## STORED DATA
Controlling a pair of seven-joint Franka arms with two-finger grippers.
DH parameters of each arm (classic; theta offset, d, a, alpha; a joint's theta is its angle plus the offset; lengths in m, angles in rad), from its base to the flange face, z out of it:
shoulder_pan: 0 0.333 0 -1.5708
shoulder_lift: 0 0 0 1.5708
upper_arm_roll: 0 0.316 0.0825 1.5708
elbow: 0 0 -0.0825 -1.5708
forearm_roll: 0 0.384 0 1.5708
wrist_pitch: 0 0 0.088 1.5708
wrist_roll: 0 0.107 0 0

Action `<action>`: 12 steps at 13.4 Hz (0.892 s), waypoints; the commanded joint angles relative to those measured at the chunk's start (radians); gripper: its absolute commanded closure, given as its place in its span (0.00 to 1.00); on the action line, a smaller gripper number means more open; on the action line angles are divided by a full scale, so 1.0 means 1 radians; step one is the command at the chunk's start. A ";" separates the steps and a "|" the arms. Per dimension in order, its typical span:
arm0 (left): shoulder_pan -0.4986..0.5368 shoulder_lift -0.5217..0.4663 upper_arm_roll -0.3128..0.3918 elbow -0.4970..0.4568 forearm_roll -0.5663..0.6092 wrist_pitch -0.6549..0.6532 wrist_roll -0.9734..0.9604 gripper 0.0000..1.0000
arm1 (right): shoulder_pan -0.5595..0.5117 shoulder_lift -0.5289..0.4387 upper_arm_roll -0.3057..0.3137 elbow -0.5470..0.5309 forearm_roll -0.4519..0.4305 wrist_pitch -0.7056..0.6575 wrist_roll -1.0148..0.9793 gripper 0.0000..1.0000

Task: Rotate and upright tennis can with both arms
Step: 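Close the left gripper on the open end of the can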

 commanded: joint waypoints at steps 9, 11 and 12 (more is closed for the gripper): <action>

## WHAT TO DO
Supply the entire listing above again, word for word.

## PROBLEM SOLUTION
Controlling a pair of seven-joint Franka arms with two-finger grippers.
DH parameters of each arm (classic; theta offset, d, a, alpha; a joint's theta is its angle plus the offset; lengths in m, angles in rad), from its base to the flange face, z out of it:
shoulder_pan: 0 0.333 0 -1.5708
shoulder_lift: 0 0 0 1.5708
upper_arm_roll: 0 0.316 0.0825 1.5708
elbow: 0 0 -0.0825 -1.5708
forearm_roll: 0 0.384 0 1.5708
wrist_pitch: 0 0 0.088 1.5708
wrist_roll: 0 0.107 0 0

Action `<action>`: 12 steps at 13.4 Hz (0.892 s), waypoints; the commanded joint angles relative to those measured at the chunk's start (radians); gripper: its absolute commanded closure, given as its place in its span (0.00 to 1.00); on the action line, a smaller gripper number means more open; on the action line angles are divided by a full scale, so 1.0 means 1 radians; step one is the command at the chunk's start. A ";" separates the steps and a "|" the arms. Per dimension in order, its typical span:
arm0 (left): shoulder_pan -0.4986..0.5368 shoulder_lift -0.5217..0.4663 upper_arm_roll -0.3128..0.3918 elbow -0.4970..0.4568 forearm_roll -0.5663..0.6092 wrist_pitch -0.6549..0.6532 wrist_roll -0.9734..0.9604 gripper 0.0000..1.0000
arm1 (right): shoulder_pan -0.5595..0.5117 shoulder_lift -0.5289..0.4387 upper_arm_roll -0.3057..0.3137 elbow -0.5470..0.5309 forearm_roll -0.4519..0.4305 wrist_pitch -0.7056..0.6575 wrist_roll -1.0148..0.9793 gripper 0.0000..1.0000

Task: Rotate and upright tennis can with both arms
Step: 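Close the left gripper on the open end of the can
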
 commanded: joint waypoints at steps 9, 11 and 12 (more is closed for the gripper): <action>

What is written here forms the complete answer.